## WHAT THE TASK REQUIRES
Images are not wanted; transcribe the rest of the listing exactly.
----
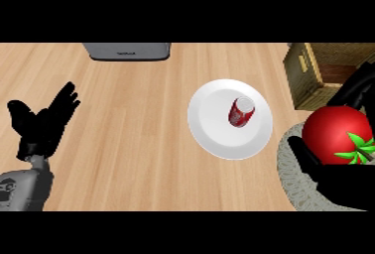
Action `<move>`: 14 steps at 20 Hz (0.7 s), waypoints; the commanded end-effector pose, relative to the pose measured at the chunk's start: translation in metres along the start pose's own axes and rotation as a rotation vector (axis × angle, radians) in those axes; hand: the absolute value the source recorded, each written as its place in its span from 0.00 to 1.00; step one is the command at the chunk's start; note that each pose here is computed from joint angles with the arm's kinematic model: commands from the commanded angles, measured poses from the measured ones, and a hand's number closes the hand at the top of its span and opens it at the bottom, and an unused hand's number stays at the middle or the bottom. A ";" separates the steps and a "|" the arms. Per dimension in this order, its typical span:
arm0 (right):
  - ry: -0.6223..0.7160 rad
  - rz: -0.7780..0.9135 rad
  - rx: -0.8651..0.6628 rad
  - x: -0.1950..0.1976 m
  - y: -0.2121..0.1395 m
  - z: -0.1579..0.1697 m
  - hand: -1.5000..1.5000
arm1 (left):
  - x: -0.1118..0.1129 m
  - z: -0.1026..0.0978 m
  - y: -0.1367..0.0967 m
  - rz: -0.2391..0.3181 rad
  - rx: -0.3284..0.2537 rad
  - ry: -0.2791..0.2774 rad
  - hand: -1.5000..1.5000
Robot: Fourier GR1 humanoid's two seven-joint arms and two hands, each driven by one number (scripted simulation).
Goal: Pick the tomato from the placemat and place it in the basket
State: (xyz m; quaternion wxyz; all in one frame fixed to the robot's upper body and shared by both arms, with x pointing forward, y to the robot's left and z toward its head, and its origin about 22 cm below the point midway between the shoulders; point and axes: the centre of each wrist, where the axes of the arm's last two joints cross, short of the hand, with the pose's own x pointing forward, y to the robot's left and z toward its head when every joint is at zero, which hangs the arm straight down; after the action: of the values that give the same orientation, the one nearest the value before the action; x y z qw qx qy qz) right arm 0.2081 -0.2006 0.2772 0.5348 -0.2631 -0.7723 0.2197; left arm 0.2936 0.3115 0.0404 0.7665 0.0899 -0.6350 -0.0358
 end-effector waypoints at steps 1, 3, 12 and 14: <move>0.025 0.060 -0.122 0.022 -0.052 -0.030 1.00 | 0.003 0.002 0.003 0.008 -0.003 -0.002 0.50; 0.077 0.112 -0.138 0.021 -0.062 -0.042 1.00 | 0.000 0.001 0.005 0.010 -0.006 -0.004 0.50; 0.142 0.160 -0.189 -0.057 -0.107 -0.088 1.00 | -0.015 0.011 0.002 0.009 -0.010 -0.008 0.50; 0.148 0.171 -0.156 -0.053 -0.097 -0.097 1.00 | -0.015 0.001 0.001 0.008 0.005 -0.004 0.50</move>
State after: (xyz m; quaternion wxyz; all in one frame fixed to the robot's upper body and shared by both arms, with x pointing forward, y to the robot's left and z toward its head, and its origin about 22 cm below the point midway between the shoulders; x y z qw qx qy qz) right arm 0.2853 -0.2851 0.3365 0.5411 -0.3813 -0.7278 0.1794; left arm 0.2895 0.3145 0.0371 0.7645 0.0870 -0.6378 -0.0346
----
## REPLY
Action `<move>`: 14 steps at 20 Hz (0.7 s), waypoints; the commanded end-effector pose, relative to the pose measured at the chunk's start: translation in metres along the start pose's own axes and rotation as a rotation vector (axis × angle, radians) in those axes; hand: the absolute value the source recorded, each written as its place in its span from 0.00 to 1.00; step one is the command at the chunk's start; note that each pose here is computed from joint angles with the arm's kinematic model: commands from the commanded angles, measured poses from the measured ones, and a hand's number closes the hand at the top of its span and opens it at the bottom, and an unused hand's number stays at the middle or the bottom. A ";" separates the steps and a "|" the arms. Per dimension in this order, its typical span:
arm0 (right):
  - ry: -0.6223..0.7160 rad
  - rz: -0.7780..0.9135 rad
  - rx: -0.8651..0.6628 rad
  - x: -0.1950..0.1976 m
  - y: -0.2121..0.1395 m
  - z: -0.1579..0.1697 m
  - hand: -1.5000..1.5000
arm1 (left):
  - x: -0.1118..0.1129 m
  - z: -0.1026..0.0978 m
  - y: -0.1367..0.0967 m
  - rz: -0.2391..0.3181 rad
  - rx: -0.3284..0.2537 rad
  - ry: -0.2791..0.2774 rad
  - hand: -1.5000..1.5000
Robot: Fourier GR1 humanoid's two seven-joint arms and two hands, each driven by one number (scripted simulation).
Goal: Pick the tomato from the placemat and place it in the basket
State: (xyz m; quaternion wxyz; all in one frame fixed to the robot's upper body and shared by both arms, with x pointing forward, y to the robot's left and z toward its head, and its origin about 22 cm below the point midway between the shoulders; point and axes: the centre of each wrist, where the axes of the arm's last two joints cross, short of the hand, with the pose's own x pointing forward, y to the robot's left and z toward its head when every joint is at zero, which hangs the arm straight down; after the action: of the values that give the same orientation, the one nearest the value before the action; x y z qw qx qy qz) right arm 0.2081 -0.2006 0.2772 0.5348 -0.2631 -0.7723 0.2197; left arm 0.2936 0.3115 0.0404 0.7665 0.0899 -0.6350 -0.0358
 end-effector waypoints at steps 1, 3, 12 and 14: <move>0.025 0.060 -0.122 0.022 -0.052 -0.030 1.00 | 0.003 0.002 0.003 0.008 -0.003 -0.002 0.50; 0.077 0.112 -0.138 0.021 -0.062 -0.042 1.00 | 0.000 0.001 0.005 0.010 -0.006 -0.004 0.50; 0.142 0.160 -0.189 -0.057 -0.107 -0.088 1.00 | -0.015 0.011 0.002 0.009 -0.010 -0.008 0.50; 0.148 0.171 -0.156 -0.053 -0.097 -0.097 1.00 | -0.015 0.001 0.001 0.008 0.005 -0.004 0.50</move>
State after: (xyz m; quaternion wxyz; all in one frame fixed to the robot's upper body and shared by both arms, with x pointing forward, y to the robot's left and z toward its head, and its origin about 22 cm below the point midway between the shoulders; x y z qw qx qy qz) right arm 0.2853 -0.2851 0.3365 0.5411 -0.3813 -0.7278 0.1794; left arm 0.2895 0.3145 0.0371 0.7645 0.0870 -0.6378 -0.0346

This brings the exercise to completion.